REALITY: Not true for most creators.

We have this idea that copyright provides some kind of magic protection to the work we write, draw, film or compose. Yet the reality is that the only way for creators to assert our “rights” under the copyright monopoly, is by going to court.
Which can become very expensive.

When I began writing, I learned that all Canadian creative work was automatically covered by copyright. A standard practice to prove ownership and provide documentation was to mail a copy of the work to yourself, and keep it in the sealed envelope against the day you might need to assert your copyright in the work. The sealed envelope was supposed to prove the work existed on the date verified by the government postmark.

Of course, nowadays I don’t know how successful that would actually be, since postal automation means that a lot of mail doesn’t actually get postmarked, or if it is, not legibly. Worse, these days Canada Post doesn’t offer any reasonably priced shipping options.

When I began writing spec television scripts, and submitting them to American television production companies, I took the precaution of first registering them with the Writers Guild of America.  Canada Post then offered a service called “return receipt requested”, which meant a bright pink postcard was added to the exterior of the package. When the package was delivered, someone had to sign the postcard, which then went back through the mail to me. An ingenious system that provided a nice physical receipt. In the event I wanted to issue a copyright challenge, I would have a chain of evidence.


Like the United States, Canada also has a Canadian Intellectual Property Office, and you can register your work there for a $50 or $65 fee. It isn’t very much, right?

Of course, it could get awfully expensive for a haiku poet or a short story writer. Or any creator, really. Fifty dollars is a lot when publishers still mostly pay pennies a word. There is no doubt in my mind that most Canadian creators don’t register their copyright in light of CIPO’s high fees. Why bother, when everything we create is automatically protected by copyright anyway. Yet CIPO gets registrations.

I am quite sure they get copyright registrations from publishing companies. From record labels. And from film and video production companies. Just not much from the people who actually created the works.  Unlike most creators, these companies have money to spend… money earned from copyright.

what if…

…you think George Lucas copied Star Wars from the script you sent him?  If you do, copyright law won’t magically hand over a 2 billion dollar cheque.  First, you have to hire a lawyer, and then you have to prove it in court.   You must have evidence that (a) George actually opened your envelope and (b) actually read your idea.   Even if you could prove this, how long would it take in court?

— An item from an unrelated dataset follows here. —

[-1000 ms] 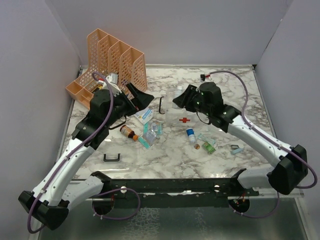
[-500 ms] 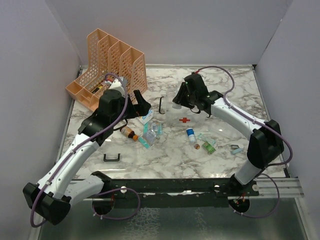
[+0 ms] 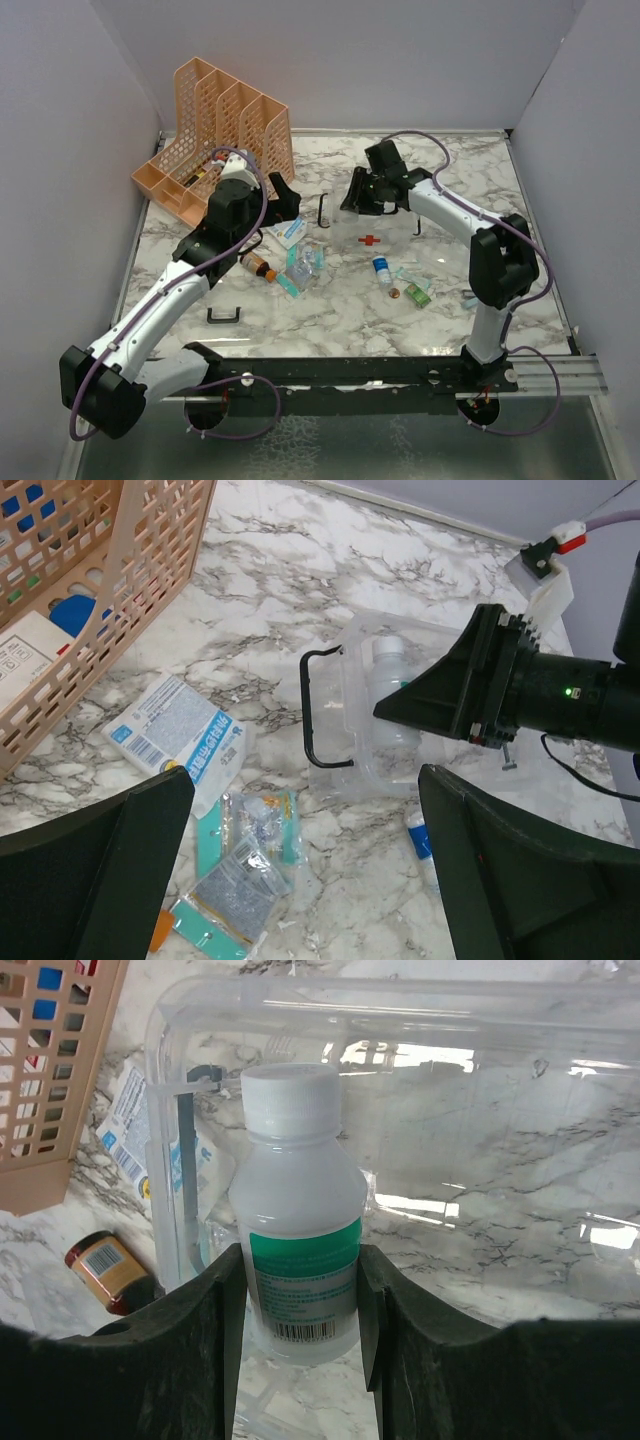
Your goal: Organize the medicine kit
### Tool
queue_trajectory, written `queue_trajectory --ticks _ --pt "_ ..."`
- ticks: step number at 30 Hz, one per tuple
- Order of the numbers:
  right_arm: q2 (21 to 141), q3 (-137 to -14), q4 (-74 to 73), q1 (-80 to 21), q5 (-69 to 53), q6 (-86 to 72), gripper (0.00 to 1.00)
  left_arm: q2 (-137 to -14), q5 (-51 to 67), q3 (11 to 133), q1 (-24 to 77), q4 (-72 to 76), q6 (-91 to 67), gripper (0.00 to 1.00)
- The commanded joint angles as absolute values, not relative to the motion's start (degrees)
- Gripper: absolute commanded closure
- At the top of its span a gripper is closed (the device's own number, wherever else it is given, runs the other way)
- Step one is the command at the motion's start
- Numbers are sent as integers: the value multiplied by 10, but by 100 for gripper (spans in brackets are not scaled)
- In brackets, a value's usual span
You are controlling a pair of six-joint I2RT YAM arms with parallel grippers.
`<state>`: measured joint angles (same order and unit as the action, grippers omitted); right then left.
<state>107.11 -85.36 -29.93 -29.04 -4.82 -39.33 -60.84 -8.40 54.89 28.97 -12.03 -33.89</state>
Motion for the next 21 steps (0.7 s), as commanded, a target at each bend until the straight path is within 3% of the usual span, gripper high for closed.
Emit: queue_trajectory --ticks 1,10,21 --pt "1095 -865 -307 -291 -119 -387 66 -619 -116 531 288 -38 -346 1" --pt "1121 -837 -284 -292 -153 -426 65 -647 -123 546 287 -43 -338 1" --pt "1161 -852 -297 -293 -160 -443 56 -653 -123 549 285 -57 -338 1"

Copyright only works the way we think it works for those creators who can afford to use the court system.  Americans can prosecute a lawsuit in the United States if they convince a lawyer the claim has merit and the lawyer is willing to take the case on spec in exchange for a hefty chunk of the settlement.   So if your American Lawyer believes your lawsuit might be winnable, s/he may take it on for the twenty or thirty years that George’s lawyers would be able to stall.

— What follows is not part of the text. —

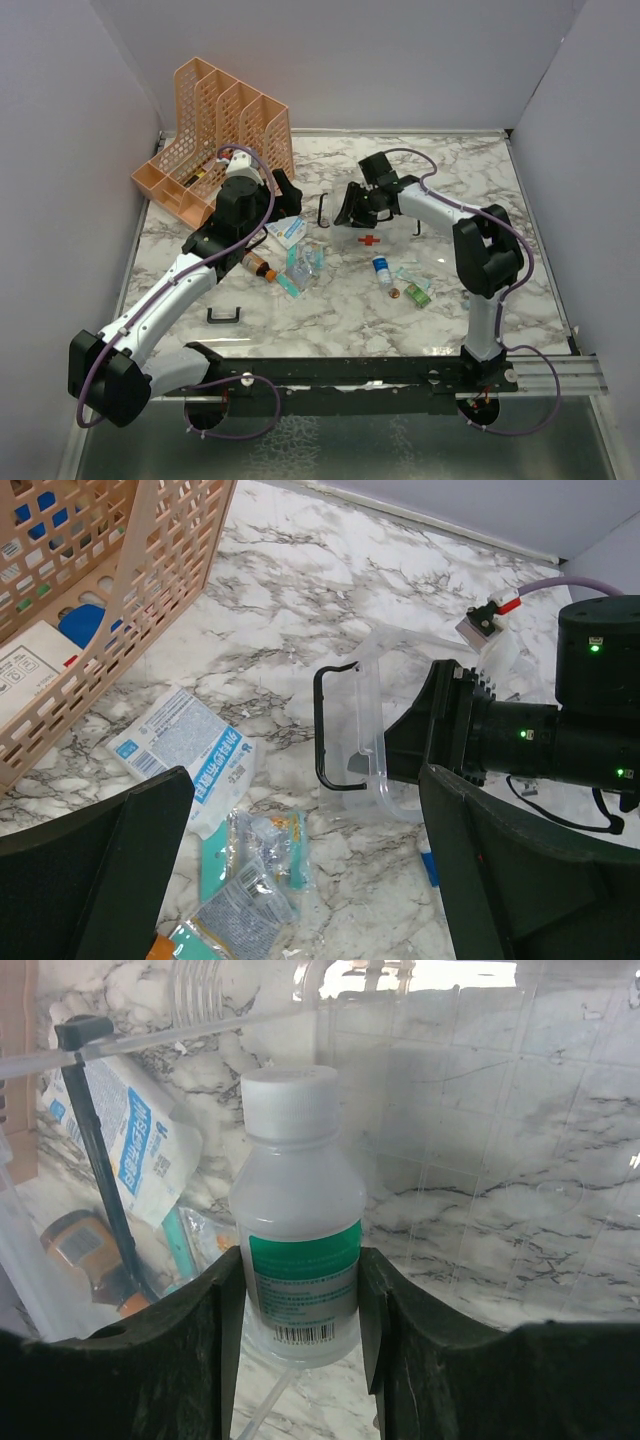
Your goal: Organize the medicine kit
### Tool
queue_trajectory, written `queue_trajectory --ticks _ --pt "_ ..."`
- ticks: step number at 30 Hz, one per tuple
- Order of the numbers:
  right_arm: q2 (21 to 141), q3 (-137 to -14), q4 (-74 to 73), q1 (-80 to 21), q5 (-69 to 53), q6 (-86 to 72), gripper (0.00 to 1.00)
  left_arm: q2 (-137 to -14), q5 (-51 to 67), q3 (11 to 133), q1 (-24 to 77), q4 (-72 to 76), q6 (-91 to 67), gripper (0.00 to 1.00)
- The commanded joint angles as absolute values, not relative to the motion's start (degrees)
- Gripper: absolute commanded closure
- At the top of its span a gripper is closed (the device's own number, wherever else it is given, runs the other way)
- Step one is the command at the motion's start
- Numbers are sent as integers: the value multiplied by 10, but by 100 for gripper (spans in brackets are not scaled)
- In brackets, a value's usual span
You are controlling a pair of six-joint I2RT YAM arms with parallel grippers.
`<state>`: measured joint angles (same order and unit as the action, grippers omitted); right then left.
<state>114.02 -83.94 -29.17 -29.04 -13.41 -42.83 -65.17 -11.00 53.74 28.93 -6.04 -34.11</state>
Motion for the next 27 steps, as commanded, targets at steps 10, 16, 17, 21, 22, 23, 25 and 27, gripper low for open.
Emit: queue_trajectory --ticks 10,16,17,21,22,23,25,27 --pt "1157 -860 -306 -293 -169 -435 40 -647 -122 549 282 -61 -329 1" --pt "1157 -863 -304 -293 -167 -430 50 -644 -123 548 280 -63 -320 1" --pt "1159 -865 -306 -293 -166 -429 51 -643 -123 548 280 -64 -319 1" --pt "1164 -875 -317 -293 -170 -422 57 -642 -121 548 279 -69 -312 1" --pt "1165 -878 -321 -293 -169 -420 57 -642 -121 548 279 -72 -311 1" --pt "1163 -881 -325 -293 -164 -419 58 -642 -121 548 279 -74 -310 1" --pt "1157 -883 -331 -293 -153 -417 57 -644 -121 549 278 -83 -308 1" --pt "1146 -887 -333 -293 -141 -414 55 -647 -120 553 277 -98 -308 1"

However, lawsuits work a little differently in Canada. Canadians have to pay our lawyers every step of the way, so lawyers don’t take cases on spec.   It makes no difference if you are in the right, if you run out of money the case is closed.

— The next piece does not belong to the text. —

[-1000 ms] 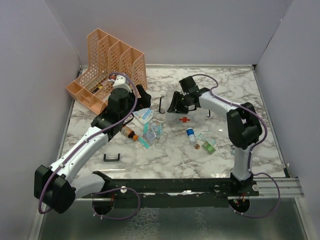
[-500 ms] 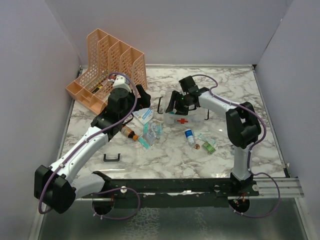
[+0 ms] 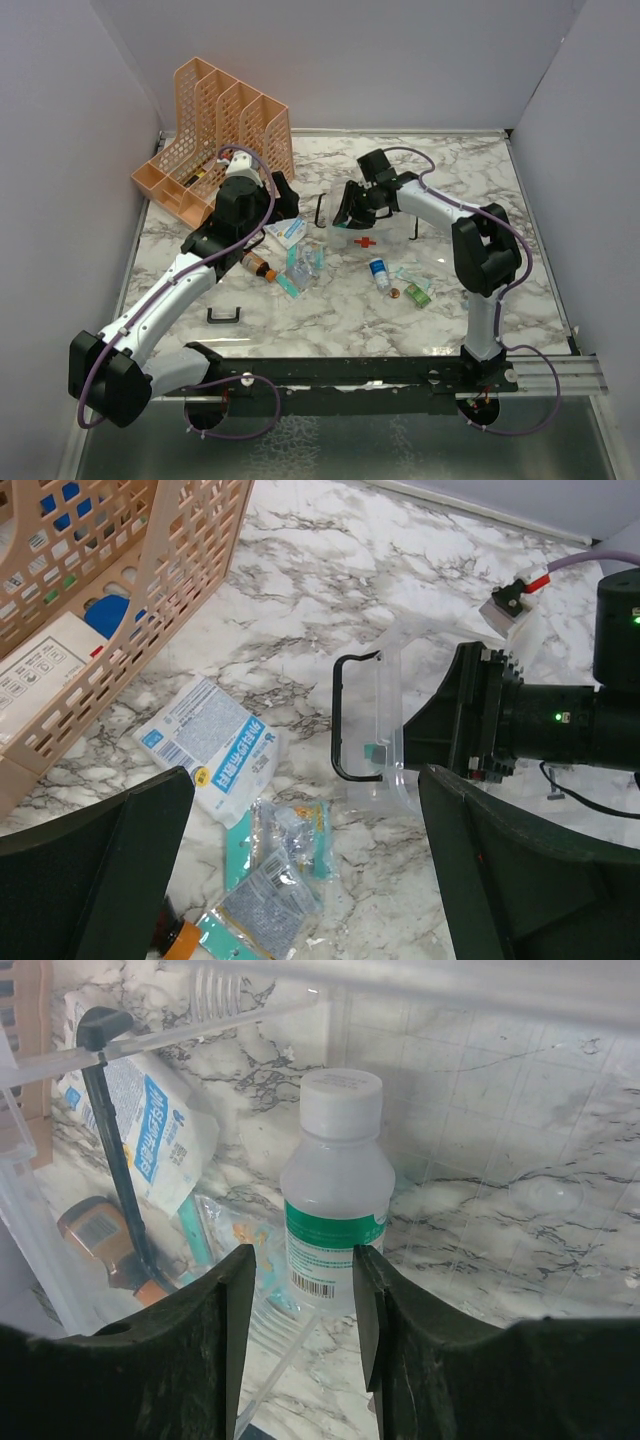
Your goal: Organize the medicine kit
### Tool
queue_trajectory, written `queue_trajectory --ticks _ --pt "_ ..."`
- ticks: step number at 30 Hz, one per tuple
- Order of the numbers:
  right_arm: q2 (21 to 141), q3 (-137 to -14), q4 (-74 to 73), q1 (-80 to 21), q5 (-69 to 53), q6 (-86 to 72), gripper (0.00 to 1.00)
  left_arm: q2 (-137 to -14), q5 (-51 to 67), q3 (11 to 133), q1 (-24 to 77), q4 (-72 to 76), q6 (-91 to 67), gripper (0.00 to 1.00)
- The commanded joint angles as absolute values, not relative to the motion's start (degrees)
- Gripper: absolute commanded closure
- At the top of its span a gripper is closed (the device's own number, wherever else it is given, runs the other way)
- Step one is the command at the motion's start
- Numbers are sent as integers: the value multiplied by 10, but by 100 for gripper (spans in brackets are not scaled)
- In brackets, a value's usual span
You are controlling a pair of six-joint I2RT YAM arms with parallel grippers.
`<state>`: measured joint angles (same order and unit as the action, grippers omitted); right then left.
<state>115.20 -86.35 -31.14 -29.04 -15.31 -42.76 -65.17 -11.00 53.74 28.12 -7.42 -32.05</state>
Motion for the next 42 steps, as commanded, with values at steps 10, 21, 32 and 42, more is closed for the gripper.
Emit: queue_trajectory --ticks 10,21,32,42 --pt "1061 -910 -344 -293 -49 -399 49 -667 -129 550 259 -186 -339 1" --pt "919 -807 -220 -293 -20 -374 49 -684 -125 500 187 -284 -434 11" --pt "856 -759 -175 -293 -26 -376 49 -776 -81 475 153 -272 -508 24" --pt "837 -742 -184 -292 -32 -384 49 -820 -107 470 149 -247 -522 33"
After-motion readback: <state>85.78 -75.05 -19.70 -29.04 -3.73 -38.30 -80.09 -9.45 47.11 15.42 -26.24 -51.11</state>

It stands to reason that if $50 was too steep a price to pay to register your script, paying legal fees over decades will be too costly for most Canadian creators.  Because most Canadian creators don’t make a living from our creative work; we need day jobs to pay the rent.


Copyright law is not magic, the only way it “protects” writers is by allowing us to sue anyone who infringes our copyright. Would I sue a company I’d sent my work to if I thought they had infringed my copyright?

If I did, I might get a wildly lucrative settlement. But would it be enough to live on for the rest of my life? Because the very real effect of any such suit would be that no other production company would ever dare risk opening an unsolicited manuscript from me ever again. Lawsuits are sometimes seen as quick and easy way to make money, but it’s never a good business to sue your potential market. Not if you expect to make a living from your work.  So even with my copyright proof or WGA registration in hand, I very much doubt any provocation would have made me sue.

Creators who still believe copyright protects them should consider what would happen if they had to assert their copyright in court. If it comes to a copyright challenge, will the court believe you when you present your bedraggled postmarked envelope you claim to have mailed to yourself? Or will the court be dazzled by the signed and sealed CIPO copyright registration made by the glamorous Movie Company you allege infringed your copright? After all, there are opportunists everywhere. Envelopes have been steamed open before … and who can even say that what is in the envelope is what was mailed on the postmarked day?

Will the court believe the no-name writer or the brand name Corporation backed up by the authority of a goverment agency?

court is always a gamble

Even if you go to court, there are no guarantees you’ll come out of it with what you want. Sometimes vindication carries a hefty price tag, as can be seen by Howard Knopf’s EXCESS COPYRIGHT: A Cautionary Tale of Costly Copyright Litigation Consequences: How to Win a Little and Lose a Lot

who can afford copyright remedies?

The few creators who can afford to use copyright to protect their work are those few creators rich and powerful enough to take on the handful of powerful media companies that control the mainstream market.  That lets most of us out.

And, of course, the handful of multinational media companies that control the media industry can afford copyright remedies.  That is, of course, why copyright law keeps getting longer and wider.

what do you want to spend your life doing

While lawyers may prefer to spend their days in court, me, I would rather spend my days writing.  Because I’m a writer.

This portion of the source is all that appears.